Work task:
Output every entry below exactly as it is written.
****************
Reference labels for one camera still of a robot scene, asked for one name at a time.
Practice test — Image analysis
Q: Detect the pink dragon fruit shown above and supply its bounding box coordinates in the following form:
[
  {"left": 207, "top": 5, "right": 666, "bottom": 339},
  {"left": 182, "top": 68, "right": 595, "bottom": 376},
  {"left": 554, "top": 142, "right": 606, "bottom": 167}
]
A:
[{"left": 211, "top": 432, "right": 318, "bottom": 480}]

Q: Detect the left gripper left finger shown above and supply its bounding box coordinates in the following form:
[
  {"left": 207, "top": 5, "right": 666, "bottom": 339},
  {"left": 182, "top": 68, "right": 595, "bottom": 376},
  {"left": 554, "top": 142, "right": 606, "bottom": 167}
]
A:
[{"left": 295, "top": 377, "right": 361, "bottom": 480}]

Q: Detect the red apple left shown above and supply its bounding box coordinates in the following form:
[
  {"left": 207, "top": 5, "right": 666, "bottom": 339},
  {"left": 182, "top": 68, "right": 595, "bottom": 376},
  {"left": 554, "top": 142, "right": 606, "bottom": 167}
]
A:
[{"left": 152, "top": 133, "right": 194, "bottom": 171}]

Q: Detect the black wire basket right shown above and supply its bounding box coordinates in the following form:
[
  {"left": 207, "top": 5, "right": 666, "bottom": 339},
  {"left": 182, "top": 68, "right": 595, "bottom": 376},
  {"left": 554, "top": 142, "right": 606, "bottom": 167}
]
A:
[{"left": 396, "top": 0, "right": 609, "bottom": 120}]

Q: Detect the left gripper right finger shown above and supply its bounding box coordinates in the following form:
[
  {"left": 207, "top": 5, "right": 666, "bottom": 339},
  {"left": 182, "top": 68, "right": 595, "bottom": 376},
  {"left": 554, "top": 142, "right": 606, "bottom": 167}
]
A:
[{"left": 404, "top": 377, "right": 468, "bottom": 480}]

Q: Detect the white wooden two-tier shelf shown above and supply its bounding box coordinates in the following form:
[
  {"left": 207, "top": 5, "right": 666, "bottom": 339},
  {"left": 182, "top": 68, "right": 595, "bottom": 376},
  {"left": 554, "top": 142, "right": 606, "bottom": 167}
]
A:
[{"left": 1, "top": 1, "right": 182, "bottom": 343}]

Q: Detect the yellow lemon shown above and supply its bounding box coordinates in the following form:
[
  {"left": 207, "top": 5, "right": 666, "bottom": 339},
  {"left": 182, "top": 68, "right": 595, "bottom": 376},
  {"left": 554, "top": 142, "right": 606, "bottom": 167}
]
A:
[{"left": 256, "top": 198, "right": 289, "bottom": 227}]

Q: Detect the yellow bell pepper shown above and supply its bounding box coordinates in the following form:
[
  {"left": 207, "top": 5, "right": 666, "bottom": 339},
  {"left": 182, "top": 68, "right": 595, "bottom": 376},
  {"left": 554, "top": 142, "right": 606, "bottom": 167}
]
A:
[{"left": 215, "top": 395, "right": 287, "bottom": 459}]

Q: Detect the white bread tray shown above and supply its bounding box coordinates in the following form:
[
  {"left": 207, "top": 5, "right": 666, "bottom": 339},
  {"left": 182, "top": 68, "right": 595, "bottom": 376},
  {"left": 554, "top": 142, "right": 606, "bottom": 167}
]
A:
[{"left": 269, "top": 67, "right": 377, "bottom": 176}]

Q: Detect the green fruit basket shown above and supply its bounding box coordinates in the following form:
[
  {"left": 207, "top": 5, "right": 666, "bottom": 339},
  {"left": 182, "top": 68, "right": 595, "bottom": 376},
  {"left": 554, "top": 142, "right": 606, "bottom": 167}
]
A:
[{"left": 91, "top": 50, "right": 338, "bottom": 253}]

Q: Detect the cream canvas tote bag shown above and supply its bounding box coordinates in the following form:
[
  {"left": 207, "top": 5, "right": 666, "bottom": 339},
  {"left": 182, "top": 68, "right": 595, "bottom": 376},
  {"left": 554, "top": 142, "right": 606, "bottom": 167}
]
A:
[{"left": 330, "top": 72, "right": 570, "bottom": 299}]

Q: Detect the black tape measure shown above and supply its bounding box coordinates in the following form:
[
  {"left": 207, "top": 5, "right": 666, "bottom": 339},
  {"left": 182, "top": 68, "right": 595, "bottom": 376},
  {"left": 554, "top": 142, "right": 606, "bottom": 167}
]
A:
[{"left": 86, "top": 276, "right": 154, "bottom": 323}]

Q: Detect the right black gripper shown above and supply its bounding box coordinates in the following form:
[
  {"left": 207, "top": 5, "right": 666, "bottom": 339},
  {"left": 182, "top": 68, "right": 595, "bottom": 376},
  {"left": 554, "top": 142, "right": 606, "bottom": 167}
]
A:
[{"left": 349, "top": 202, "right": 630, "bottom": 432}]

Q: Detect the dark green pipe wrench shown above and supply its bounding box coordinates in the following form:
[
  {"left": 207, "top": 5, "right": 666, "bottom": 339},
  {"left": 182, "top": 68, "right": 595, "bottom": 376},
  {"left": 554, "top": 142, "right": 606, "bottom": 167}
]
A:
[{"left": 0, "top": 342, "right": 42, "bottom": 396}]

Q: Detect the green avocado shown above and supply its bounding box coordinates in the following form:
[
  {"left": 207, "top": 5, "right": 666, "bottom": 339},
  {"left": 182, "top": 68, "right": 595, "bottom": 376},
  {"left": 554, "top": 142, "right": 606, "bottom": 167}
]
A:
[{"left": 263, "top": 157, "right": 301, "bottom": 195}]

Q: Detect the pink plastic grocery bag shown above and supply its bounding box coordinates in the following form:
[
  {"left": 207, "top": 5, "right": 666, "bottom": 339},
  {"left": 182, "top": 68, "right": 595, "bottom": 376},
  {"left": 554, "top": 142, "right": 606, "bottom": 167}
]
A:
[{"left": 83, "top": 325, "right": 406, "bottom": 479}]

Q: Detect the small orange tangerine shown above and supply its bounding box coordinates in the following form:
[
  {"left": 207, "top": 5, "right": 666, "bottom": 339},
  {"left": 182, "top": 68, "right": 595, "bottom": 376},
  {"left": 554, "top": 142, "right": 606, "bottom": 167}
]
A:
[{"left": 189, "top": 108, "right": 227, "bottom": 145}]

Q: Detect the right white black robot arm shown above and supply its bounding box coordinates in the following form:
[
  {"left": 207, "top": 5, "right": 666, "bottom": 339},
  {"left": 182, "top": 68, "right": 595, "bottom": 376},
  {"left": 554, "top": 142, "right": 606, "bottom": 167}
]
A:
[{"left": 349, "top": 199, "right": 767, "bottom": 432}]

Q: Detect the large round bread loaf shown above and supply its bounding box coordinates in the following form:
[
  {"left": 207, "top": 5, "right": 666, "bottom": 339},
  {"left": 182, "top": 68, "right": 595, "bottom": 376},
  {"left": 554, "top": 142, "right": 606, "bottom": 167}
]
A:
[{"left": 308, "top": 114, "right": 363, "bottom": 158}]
****************
Exercise solution:
Reference labels for one camera still of a robot scene, asked for one name at a time.
Practice test — Image analysis
Q: Detect the pink dragon fruit shown above and supply its bounding box coordinates in the following form:
[
  {"left": 207, "top": 5, "right": 666, "bottom": 339},
  {"left": 182, "top": 68, "right": 595, "bottom": 376},
  {"left": 554, "top": 142, "right": 606, "bottom": 167}
]
A:
[{"left": 211, "top": 432, "right": 318, "bottom": 480}]

Q: Detect the left gripper left finger shown above and supply its bounding box coordinates in the following form:
[
  {"left": 207, "top": 5, "right": 666, "bottom": 339},
  {"left": 182, "top": 68, "right": 595, "bottom": 376},
  {"left": 554, "top": 142, "right": 606, "bottom": 167}
]
A:
[{"left": 295, "top": 377, "right": 361, "bottom": 480}]

Q: Detect the red apple left shown above and supply its bounding box coordinates in the following form:
[
  {"left": 207, "top": 5, "right": 666, "bottom": 339},
  {"left": 182, "top": 68, "right": 595, "bottom": 376},
  {"left": 554, "top": 142, "right": 606, "bottom": 167}
]
A:
[{"left": 152, "top": 133, "right": 194, "bottom": 171}]

Q: Detect the black wire basket right shown above and supply its bounding box coordinates in the following form:
[
  {"left": 207, "top": 5, "right": 666, "bottom": 339},
  {"left": 182, "top": 68, "right": 595, "bottom": 376},
  {"left": 554, "top": 142, "right": 606, "bottom": 167}
]
A:
[{"left": 396, "top": 0, "right": 609, "bottom": 120}]

Q: Detect the left gripper right finger shown above and supply its bounding box coordinates in the following form:
[
  {"left": 207, "top": 5, "right": 666, "bottom": 339},
  {"left": 182, "top": 68, "right": 595, "bottom": 376},
  {"left": 554, "top": 142, "right": 606, "bottom": 167}
]
A:
[{"left": 404, "top": 377, "right": 468, "bottom": 480}]

Q: Detect the white wooden two-tier shelf shown above and supply its bounding box coordinates in the following form:
[
  {"left": 207, "top": 5, "right": 666, "bottom": 339},
  {"left": 182, "top": 68, "right": 595, "bottom": 376},
  {"left": 554, "top": 142, "right": 606, "bottom": 167}
]
A:
[{"left": 1, "top": 1, "right": 182, "bottom": 343}]

Q: Detect the yellow lemon shown above and supply its bounding box coordinates in the following form:
[
  {"left": 207, "top": 5, "right": 666, "bottom": 339},
  {"left": 182, "top": 68, "right": 595, "bottom": 376},
  {"left": 554, "top": 142, "right": 606, "bottom": 167}
]
A:
[{"left": 256, "top": 198, "right": 289, "bottom": 227}]

Q: Detect the yellow bell pepper shown above and supply its bounding box coordinates in the following form:
[
  {"left": 207, "top": 5, "right": 666, "bottom": 339},
  {"left": 182, "top": 68, "right": 595, "bottom": 376},
  {"left": 554, "top": 142, "right": 606, "bottom": 167}
]
A:
[{"left": 215, "top": 395, "right": 287, "bottom": 459}]

Q: Detect the white bread tray shown above and supply its bounding box coordinates in the following form:
[
  {"left": 207, "top": 5, "right": 666, "bottom": 339},
  {"left": 182, "top": 68, "right": 595, "bottom": 376},
  {"left": 554, "top": 142, "right": 606, "bottom": 167}
]
A:
[{"left": 269, "top": 67, "right": 377, "bottom": 176}]

Q: Detect the green fruit basket shown above and supply its bounding box coordinates in the following form:
[
  {"left": 207, "top": 5, "right": 666, "bottom": 339},
  {"left": 182, "top": 68, "right": 595, "bottom": 376},
  {"left": 554, "top": 142, "right": 606, "bottom": 167}
]
A:
[{"left": 91, "top": 50, "right": 338, "bottom": 253}]

Q: Detect the cream canvas tote bag shown above and supply its bounding box coordinates in the following form:
[
  {"left": 207, "top": 5, "right": 666, "bottom": 339},
  {"left": 182, "top": 68, "right": 595, "bottom": 376},
  {"left": 554, "top": 142, "right": 606, "bottom": 167}
]
A:
[{"left": 330, "top": 72, "right": 570, "bottom": 299}]

Q: Detect the black tape measure shown above and supply its bounding box coordinates in the following form:
[
  {"left": 207, "top": 5, "right": 666, "bottom": 339},
  {"left": 182, "top": 68, "right": 595, "bottom": 376},
  {"left": 554, "top": 142, "right": 606, "bottom": 167}
]
A:
[{"left": 86, "top": 276, "right": 154, "bottom": 323}]

Q: Detect the right black gripper shown above and supply its bounding box coordinates in the following form:
[
  {"left": 207, "top": 5, "right": 666, "bottom": 339},
  {"left": 182, "top": 68, "right": 595, "bottom": 376},
  {"left": 554, "top": 142, "right": 606, "bottom": 167}
]
A:
[{"left": 349, "top": 202, "right": 630, "bottom": 432}]

Q: Detect the dark green pipe wrench shown above and supply its bounding box coordinates in the following form:
[
  {"left": 207, "top": 5, "right": 666, "bottom": 339},
  {"left": 182, "top": 68, "right": 595, "bottom": 376},
  {"left": 554, "top": 142, "right": 606, "bottom": 167}
]
A:
[{"left": 0, "top": 342, "right": 42, "bottom": 396}]

Q: Detect the green avocado shown above and supply its bounding box coordinates in the following form:
[
  {"left": 207, "top": 5, "right": 666, "bottom": 339},
  {"left": 182, "top": 68, "right": 595, "bottom": 376},
  {"left": 554, "top": 142, "right": 606, "bottom": 167}
]
A:
[{"left": 263, "top": 157, "right": 301, "bottom": 195}]

Q: Detect the pink plastic grocery bag shown above and supply its bounding box coordinates in the following form:
[
  {"left": 207, "top": 5, "right": 666, "bottom": 339},
  {"left": 182, "top": 68, "right": 595, "bottom": 376},
  {"left": 554, "top": 142, "right": 606, "bottom": 167}
]
A:
[{"left": 83, "top": 325, "right": 406, "bottom": 479}]

Q: Detect the small orange tangerine shown above and supply its bounding box coordinates in the following form:
[
  {"left": 207, "top": 5, "right": 666, "bottom": 339},
  {"left": 182, "top": 68, "right": 595, "bottom": 376},
  {"left": 554, "top": 142, "right": 606, "bottom": 167}
]
A:
[{"left": 189, "top": 108, "right": 227, "bottom": 145}]

Q: Detect the right white black robot arm shown above and supply its bounding box coordinates in the following form:
[
  {"left": 207, "top": 5, "right": 666, "bottom": 339},
  {"left": 182, "top": 68, "right": 595, "bottom": 376},
  {"left": 554, "top": 142, "right": 606, "bottom": 167}
]
A:
[{"left": 349, "top": 199, "right": 767, "bottom": 432}]

Q: Detect the large round bread loaf shown above and supply its bounding box coordinates in the following form:
[
  {"left": 207, "top": 5, "right": 666, "bottom": 339},
  {"left": 182, "top": 68, "right": 595, "bottom": 376},
  {"left": 554, "top": 142, "right": 606, "bottom": 167}
]
A:
[{"left": 308, "top": 114, "right": 363, "bottom": 158}]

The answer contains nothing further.